Capitol Hill, 6 gennaio 2021; Brasilia, 8 gennaio 2023: persino le date sono quasi coincidenti; altrettanto l’assenza – strategica e calcolata – dei perdenti: i due presidenti uscenti Trump e Bolsonaro, che all’indomani della loro uscita dalla scena politica hanno entrambi scelto il rifugio di un’amena vacanza, forse intesa più come vuoto che non come assenza di pensieri.

Due date simbolo di un assalto ai luoghi fisici del potere, alle sedi simbolo delle istituzioni: la prima azione era stata concepita come l’atto finale e conclusivo di una pretenziosa e a tratti surreale "Save America March"; l’ultima, fomentata dal grido “pulizia generale!” scandito sulle note dell'inno nazionale brasiliano, ha evidentemente avuto anch’essa un’analoga pretesa redentrice.

Quanto si sia trattato, in entrambi i casi, di un’azione pienamente consapevole – anche in merito alle sue conseguenze – o di una sottile manipolazione è il tema ora dato in pasto all’opinione pubblica.

Il retroscena è pressoché identico: il presidente sconfitto lancia accuse di brogli elettorali e cospirazioni, inducendo a contestare il risultato del voto; Trump aveva avuto persino l’ardire di farlo platealmente: «Combattete. Combattiamo come dannati. E se non combatterete come dannati, per voi non vi sarà più un paese», aveva tuonato proprio a Capitol Hill nel suo ultimo discorso.

Bolsonaro ha scelto invece una modalità meno insidiosa (viste le sue intenzioni di ricandidarsi alle future nuove elezioni): una quanto mai fasulla presa di distanza dall’azione dei ribelli - che altri non sono che suoi sostenitori -, attento a non spalleggiarli pubblicamente, rilasciando anzi dichiarazioni di biasimo che non hanno convinto nessuno. È stato subito chiaro che l’assalto simultaneo della presidenza, del parlamento e della corte suprema brasiliana non fossero nati da un moto di insurrezione spontanea; e quale sia stato il motore dell’azione, se si è trattato di un colpo di coda di una frangia bolsonarista estrema o piuttosto di un complotto più complesso con coinvolgimenti politici e finanziari anche all’interno dello stesso apparato statale, è un dubbio su cui occorrerà far luce, giacché dalla sua soluzione discende la comprensione della reale entità – ma soprattutto della finalità – del gesto.

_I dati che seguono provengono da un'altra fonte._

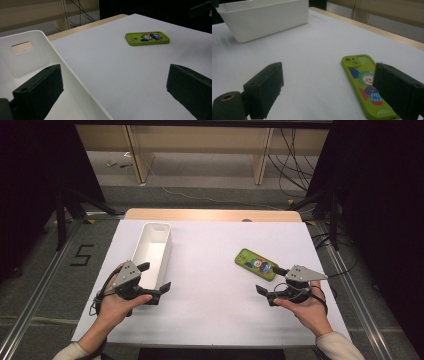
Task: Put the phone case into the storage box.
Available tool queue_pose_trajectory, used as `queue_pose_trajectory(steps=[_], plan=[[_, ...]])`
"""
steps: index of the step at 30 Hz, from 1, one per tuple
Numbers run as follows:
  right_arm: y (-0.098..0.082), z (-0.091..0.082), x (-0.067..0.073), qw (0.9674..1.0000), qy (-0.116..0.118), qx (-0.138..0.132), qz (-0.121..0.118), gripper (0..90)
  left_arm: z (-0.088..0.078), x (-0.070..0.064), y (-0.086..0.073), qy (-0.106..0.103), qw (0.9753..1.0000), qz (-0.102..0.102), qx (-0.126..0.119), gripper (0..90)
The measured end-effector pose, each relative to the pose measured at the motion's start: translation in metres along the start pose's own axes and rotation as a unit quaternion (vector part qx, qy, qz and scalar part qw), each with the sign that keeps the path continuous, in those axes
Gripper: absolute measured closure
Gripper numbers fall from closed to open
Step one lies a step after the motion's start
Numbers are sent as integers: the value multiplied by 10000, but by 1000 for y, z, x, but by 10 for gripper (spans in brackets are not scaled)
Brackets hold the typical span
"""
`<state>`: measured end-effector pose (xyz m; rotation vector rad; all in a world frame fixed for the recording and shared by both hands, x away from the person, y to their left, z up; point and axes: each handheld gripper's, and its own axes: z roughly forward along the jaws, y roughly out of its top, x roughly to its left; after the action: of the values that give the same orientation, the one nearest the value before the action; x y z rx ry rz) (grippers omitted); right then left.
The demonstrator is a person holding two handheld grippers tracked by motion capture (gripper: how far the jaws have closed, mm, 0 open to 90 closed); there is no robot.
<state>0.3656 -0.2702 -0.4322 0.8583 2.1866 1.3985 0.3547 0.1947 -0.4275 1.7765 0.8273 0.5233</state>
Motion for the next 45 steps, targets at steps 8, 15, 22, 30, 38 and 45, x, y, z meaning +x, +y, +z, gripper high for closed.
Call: queue_pose_trajectory(steps=[8,15,22,30,38,45], plan=[[0,0,-1,10000,-21,15,-20,145,-1,0,0,8,10000,-9,-24,1],[6,2,-12,9998,-135,17,-110,393,0,0,0,13,10000,-21,-38,3],[11,11,-27,9991,-265,324,-13,726,0,1,0,28,10000,-34,-48,7],[17,21,-44,9961,-553,689,78,900,0,2,0,29,10000,-44,-52,10],[19,36,-64,9918,-872,914,199,900,-1,2,0,34,9999,-89,-62,14],[15,43,-78,9865,-1117,1163,284,900,0,2,-1,34,9999,-98,-67,17]])
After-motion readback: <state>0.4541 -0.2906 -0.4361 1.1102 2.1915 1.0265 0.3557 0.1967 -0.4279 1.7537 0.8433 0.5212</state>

Sono stati impiegati termini forti per condannare i fatti di Brasilia, espressioni che hanno comparato i caratteri di dittature passate a quelli che sarebbero conseguiti alla riuscita di ciò che tanti non temono di definire un tentativo di golpe.

Ma, più che sul lessico adeguato o meno, l’aspetto su cui conviene riflettere è proprio il significato intrinseco di tale azione.

A Brasilia come a Washington è andato in scena un attentato alla democrazia.

È questo il dramma di cui va preso atto, insieme all’evidenza paradossale di come spesso l’estremismo paghi: le derive sovraniste, il conservatorismo radicale, la tracotanza di fronte a questioni di portata mondiale come il clima e le migrazioni, gli atteggiamenti suprematisti hanno sempre il potere di innescare la mobilitazione. Ma quando a scendere in campo sono coloro che, pur avendone subito i limiti e le costrizioni, se ne fanno sostenitori, verrebbe da dichiarare la resa e ad ammettere mestamente che non è meritata la democrazia ovunque non si sia in grado di difenderla.